Traits for modularity (was: Re: Peeping At The KeyHole)
Andreas Raab
andreas.raab at gmx.de
Tue May 2 09:28:49 UTC 2006
Klaus D. Witzel wrote:
> Have a look at the current effort for the 3.9 release, perhaps after
> looking at
>
> - http://www.iam.unibe.ch/~scg/Research/Traits/
>
> to find out if no one really knows how to modularize Squeak.
Interesting. Can you elaborate on how you think traits deal with/help
modularization? I would actually (from my current point of view which is
based on the available examples) claim the opposite - traits being a
tool for "more reuse" seem to make relationships between classes and
their (compositions of) traits even more intricate than before. At least
that's the feeling I get when I look at their current use for defining
the metaclass hierarchy (if anyone has a better real-world example I'd
be interested in studying it; but please no toy examples ;-)

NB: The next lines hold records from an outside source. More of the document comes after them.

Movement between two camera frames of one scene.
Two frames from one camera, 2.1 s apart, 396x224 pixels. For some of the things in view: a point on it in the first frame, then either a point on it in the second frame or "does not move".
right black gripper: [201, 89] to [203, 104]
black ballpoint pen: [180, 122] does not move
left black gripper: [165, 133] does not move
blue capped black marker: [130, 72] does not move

The relations between the fifteen or so traits that ultimately make up a
class seem to be fairly elaborate and (in my eyes) much more fragile
than I would have expected. To give an example, have a look at
TBasicCategorisingDescription (which I chose at random, the same applies
pretty much to all of these traits) - even by roughly glancing over the
trait I find several methods that are implemented nowhere in sight but
that have very specific requirements (#organization, #organization:,
#includesSelector:, #isClassSide, #classSide) which strikes me as very
unmodular indeed. It seems in particular problematic that there is no
information which of these selectors are actual (computational)
requirements, which ones are (assumed to be) state and which ones are
simply bugs (by elimination). There is zero information about the
interface of these requirements (arguments taken, return values, error
conditions), whether the methods are assumed to come from a common
(required) trait or whether it's just a loose collection of random
methods (like, for example, a utility trait for implementing unrelated
math functions). All of which I think are critical if you want to build
a modular system (and btw, much of that information *is* readily
available as soon as a trait is used in a functioning class but that's
exactly the point here - traits themselves definitely loose some
modularity when they try to stand on their own -modular- feet).

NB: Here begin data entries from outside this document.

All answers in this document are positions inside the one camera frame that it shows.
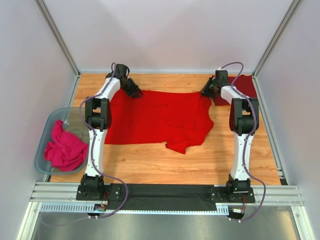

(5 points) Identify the pink t shirt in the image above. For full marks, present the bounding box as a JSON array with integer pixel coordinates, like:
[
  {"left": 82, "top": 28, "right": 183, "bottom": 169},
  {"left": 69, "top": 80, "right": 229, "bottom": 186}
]
[{"left": 44, "top": 119, "right": 88, "bottom": 172}]

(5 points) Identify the aluminium frame post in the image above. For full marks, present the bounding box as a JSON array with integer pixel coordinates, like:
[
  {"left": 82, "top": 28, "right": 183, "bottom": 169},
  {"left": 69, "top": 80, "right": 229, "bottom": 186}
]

So to me it really does feel as if, yes, reuse is being maximized, but
modularity is actually being sacrificed in that process. Also, remember
that duplication of code is not necessarily a bad thing if one tries to
minimize dependencies which is typically a good idea for modularity.
Contrary to which one of the primary goals of traits is to maximize
reuse and minimize duplication which makes the goals at least somewhat
incompatible. And although one could argue that the expected gains of
traits offset the loss of decoupling I get the distinct feeling this is
not true for the examples we currently have - if I would want to reuse
any of these traits I really wouldn't know how (other than in precisely
the same form they're already being used in). That, I think, was the
most surprising result when looking at actual code but it may partly be
related to tools issues (although I doubt that because no tool will tell
you what a non-existent method's expected return value is if you load a
trait and have no existing composition at hand to look at).
Now it may be that this is not a good example but it's the only
real-world traits use that I've seen so far (toy examples discounted).
Anyway, if you think that example is badly chosen or if you have another
example that shows how traits help modularity (or even if you just have
gut feelings ;-) I'd be interested in hearing more about it.